Vibrant shops, restaurants, and other local businesses that line the streets around the Old Mesilla Plaza, a National Historic Landmark, add to the town’s appeal. Housed in adobe buildings that have hardly changed in the last 150 years, many businesses are owned by people whose families have been here for generations. “I was born here in Mesilla Plaza,” Barraza says. “My great-grandparents on my mother’s and father’s side were living here in the 1850s. The Mesilleros who are born and raised here make the town what it is today because of the history that they carry and the stories that they have.”
Some of those stories flow, along with the cocktails and ale, at El Patio Cantina, housed in one of Mesilla’s oldest buildings. Since 1934, the popular bar on the Plaza has been run by descendants of Colonel Albert Jennings Fountain, a legendary soldier, politician, newspaperman, and lawyer. Fountain famously defended Billy the Kid in 1881 in the Mesilla courthouse—and lost. Built circa 1854, El Patio’s adobe walls have, across the decades, housed the Butterfield Overland Mail offices, Fountain’s Mesilla Times newspaper, Sam Bean’s Saloon, and the Albert Fountain Mercantile.
More stories are on tap at Palacio Bar, another longtime hangout. “El Patio and Palacio are two of the oldest bars in our community,” Barraza says. “If you want an old-fashioned atmosphere, where you feel like you step back in time, these are friendly bars where people go to socialize.”
Mesilla has plenty of popular dining options, including Andele Restaurant. What started as a takeout window in 1996 has grown into one of the town’s treasured eateries, known for homemade tortillas and tempting tacos. “My favorite dish is the red enchiladas, with a very tasty homemade red chile,” Barraza confides. Chala’s Wood Fire Grill draws crowds with meats that are cut and smoked in-house, including its signature bacon. “I like the pastor tacos and the calabacitas,” says Barraza. “But everything is so tasty.”
Seekers of treasure and souvenirs of the Southwest head to Thunderbird de la Mesilla. Housed in New Mexico’s oldest brick building, constructed in 1863, the shop is packed from floor to hand-hewn viga- ceilings with Native American jewelry, textiles, santos, pottery, and hundreds of other unique gifts.
Sweets are always in season at The Chocolate Lady, a small, beloved shop where decadent treats are “to die for,” says Barraza. “Owner Linda Jackson has the best tasting, creamiest chocolate ever. My favorites are the chocolate pecan bar, made with locally grown pecans, and chocolate-covered strawberries.”

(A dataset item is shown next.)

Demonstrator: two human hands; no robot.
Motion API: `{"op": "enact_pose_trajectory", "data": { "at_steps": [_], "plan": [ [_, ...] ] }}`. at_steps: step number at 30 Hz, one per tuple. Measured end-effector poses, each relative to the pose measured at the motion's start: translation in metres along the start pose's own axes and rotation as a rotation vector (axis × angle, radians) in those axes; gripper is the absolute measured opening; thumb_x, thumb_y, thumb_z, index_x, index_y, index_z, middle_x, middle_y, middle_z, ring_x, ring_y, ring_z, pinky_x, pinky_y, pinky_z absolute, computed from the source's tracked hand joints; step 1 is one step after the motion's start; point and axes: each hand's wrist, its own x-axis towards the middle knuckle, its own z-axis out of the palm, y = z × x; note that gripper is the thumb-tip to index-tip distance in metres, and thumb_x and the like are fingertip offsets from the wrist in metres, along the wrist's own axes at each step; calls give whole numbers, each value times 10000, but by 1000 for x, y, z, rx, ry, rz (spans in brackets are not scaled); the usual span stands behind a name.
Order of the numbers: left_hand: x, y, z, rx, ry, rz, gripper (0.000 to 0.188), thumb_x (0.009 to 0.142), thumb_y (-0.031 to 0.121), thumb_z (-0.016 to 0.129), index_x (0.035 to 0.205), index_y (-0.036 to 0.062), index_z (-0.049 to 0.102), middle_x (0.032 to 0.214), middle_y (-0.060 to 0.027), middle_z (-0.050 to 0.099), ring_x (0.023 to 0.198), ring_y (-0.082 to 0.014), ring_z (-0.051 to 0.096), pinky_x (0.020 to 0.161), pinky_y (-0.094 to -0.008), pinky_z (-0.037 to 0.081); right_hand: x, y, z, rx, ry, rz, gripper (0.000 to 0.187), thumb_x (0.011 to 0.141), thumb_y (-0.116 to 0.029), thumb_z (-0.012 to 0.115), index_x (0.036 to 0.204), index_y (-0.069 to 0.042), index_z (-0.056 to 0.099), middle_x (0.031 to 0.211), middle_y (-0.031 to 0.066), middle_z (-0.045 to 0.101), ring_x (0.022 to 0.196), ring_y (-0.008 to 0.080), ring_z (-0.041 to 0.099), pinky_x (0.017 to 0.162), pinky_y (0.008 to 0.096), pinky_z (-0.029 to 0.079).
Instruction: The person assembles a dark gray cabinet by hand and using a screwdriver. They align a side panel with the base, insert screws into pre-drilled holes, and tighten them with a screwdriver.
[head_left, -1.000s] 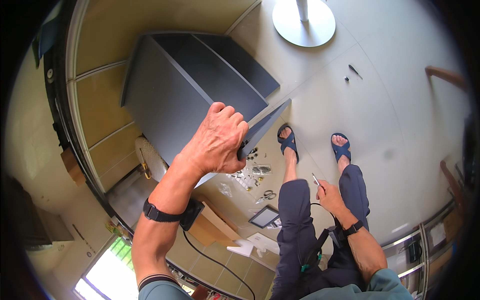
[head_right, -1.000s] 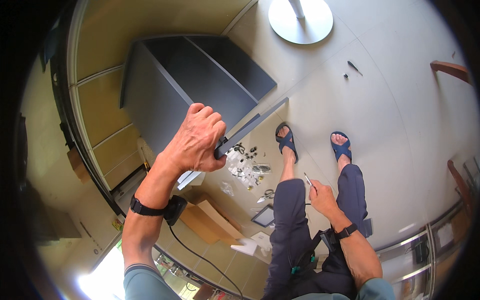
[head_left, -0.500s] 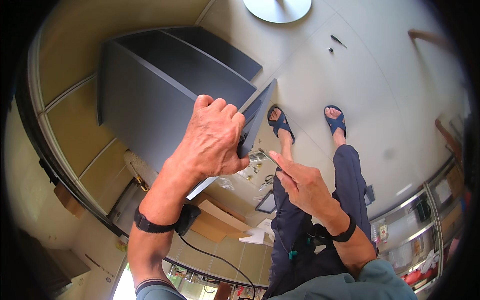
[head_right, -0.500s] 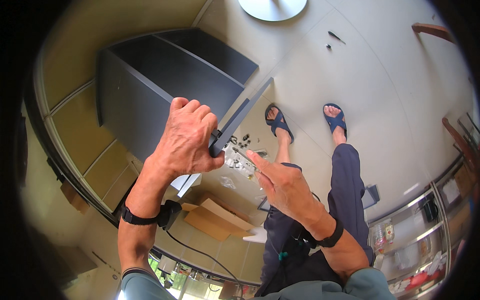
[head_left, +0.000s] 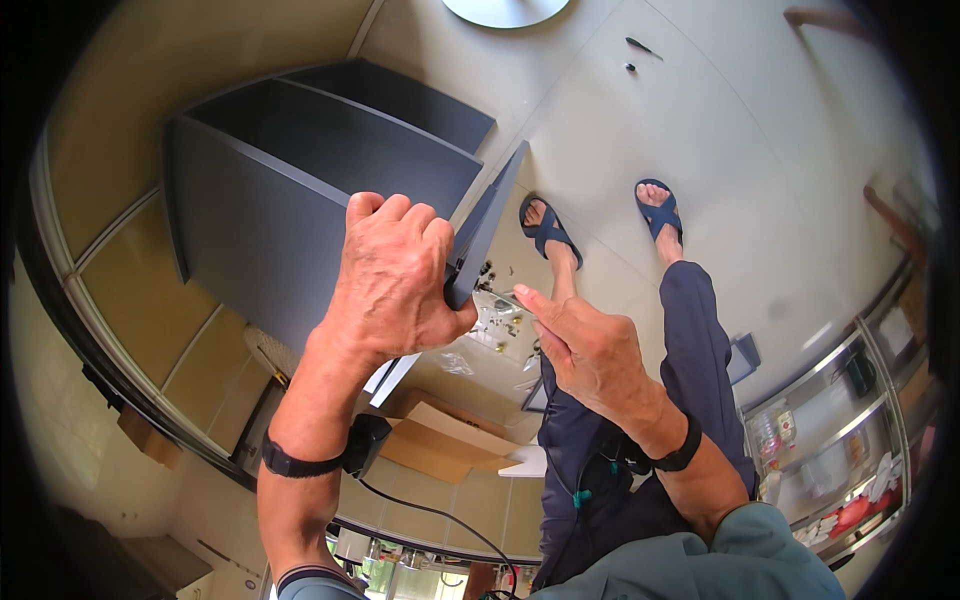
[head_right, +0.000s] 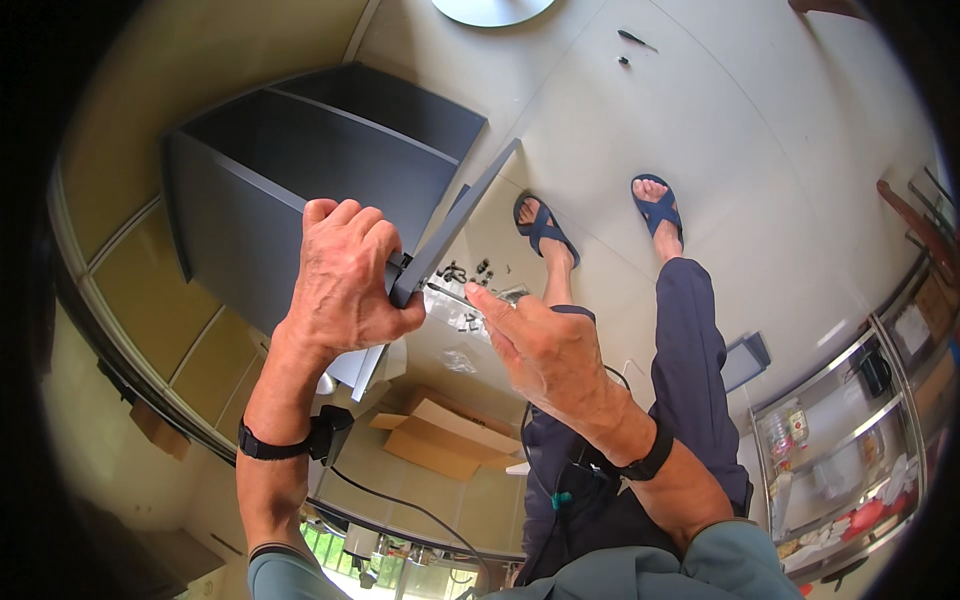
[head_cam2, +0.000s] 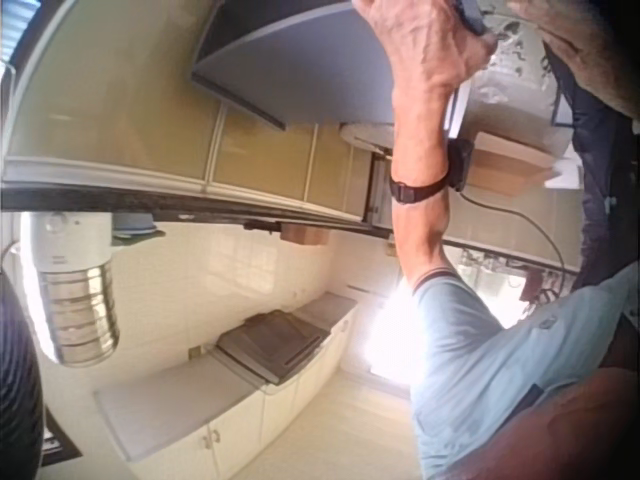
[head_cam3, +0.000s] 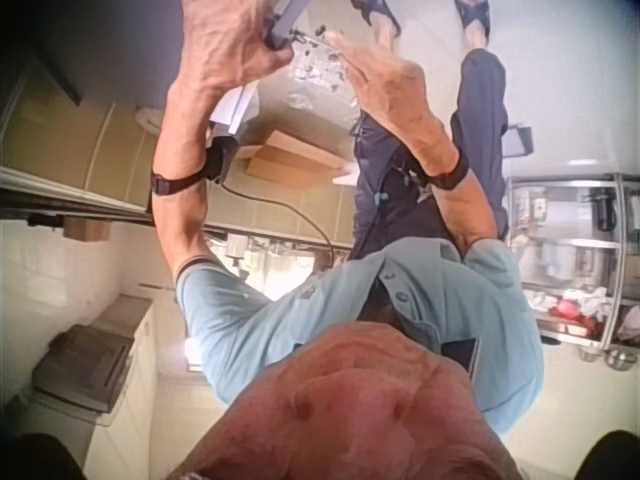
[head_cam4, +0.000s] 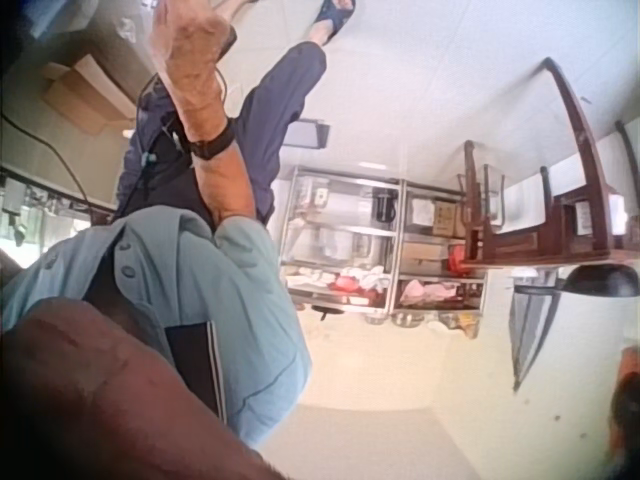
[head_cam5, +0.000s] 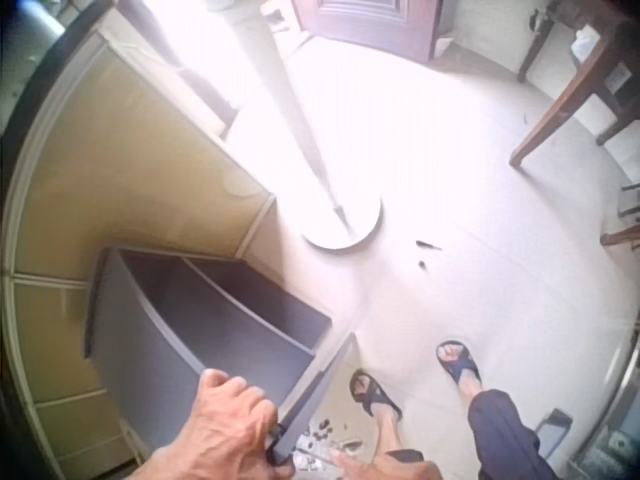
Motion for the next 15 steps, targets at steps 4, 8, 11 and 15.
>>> {"op": "enact_pose_trajectory", "data": {
  "at_steps": [4, 8, 11, 15],
  "plan": [
    [0, 0, 1, 9, 11, -2, 332, 468, 212, 734, 665, 65, 512, 685, -89, 493, 704, -280, 490, 815, -406, 381, -1, -2, 0, 4, 16, 2, 557, 722, 48, 750, 1229, -172, 685, 617, 66, 476, 1091, 529, 559, 592, 468, 497],
    [1, 0, -1, 6, -2, -4, 338, 459, 179, 733, 679, 78, 497, 689, -79, 478, 694, -274, 468, 806, -401, 370, -1, -1, 3, 1, 43, -2, 550, 721, 38, 754, 1227, -168, 689, 629, 69, 483, 1069, 537, 563, 603, 470, 503],
    [1, 1, 1, -3, 2, -4, 348, 455, 179, 734, 684, 80, 491, 691, -75, 471, 696, -273, 462, 811, -401, 367, -2, -2, 4, 3, 58, 6, 539, 722, 40, 748, 1220, -157, 693, 630, 68, 479, 1050, 531, 570, 628, 459, 522],
    [-2, 1, -1, -12, 7, -11, 357, 455, 179, 736, 692, 81, 488, 694, -71, 465, 702, -273, 459, 814, -400, 365, -9, -10, 12, -4, 47, 34, 522, 767, 32, 721, 1261, -124, 660, 677, 89, 530, 980, 480, 612, 672, 435, 547]
  ]
}}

On Fridays and Sundays, the Old Mesilla Farmers and Crafts Market transforms the Plaza with a kaleidoscope of colors. Eager shoppers browse local honey and chile products, jewelry, kitchenware, home goods, and other items, chatting with the artists and the farmers. “They all have to be handcrafted items, and everything is unique,” Barraza says.
After exploring Mesilla’s layers of history and modern-day life, hit the hiking trail at nearby Mesilla Valley Bosque State Park, where the Río Grande’s riverside forest (bosque) meets the Chihuahuan Desert with glorious views of the Organ Mountains. Or find a serene spot in town to ponder the passage of time. “I love sitting and enjoying the sounds of birds and the Basilica bells ringing in the background,” Barraza says. “Mesilla is a beautiful place to live, and it’s so quiet. Sometimes people cannot believe the harmonious ambience that we have.”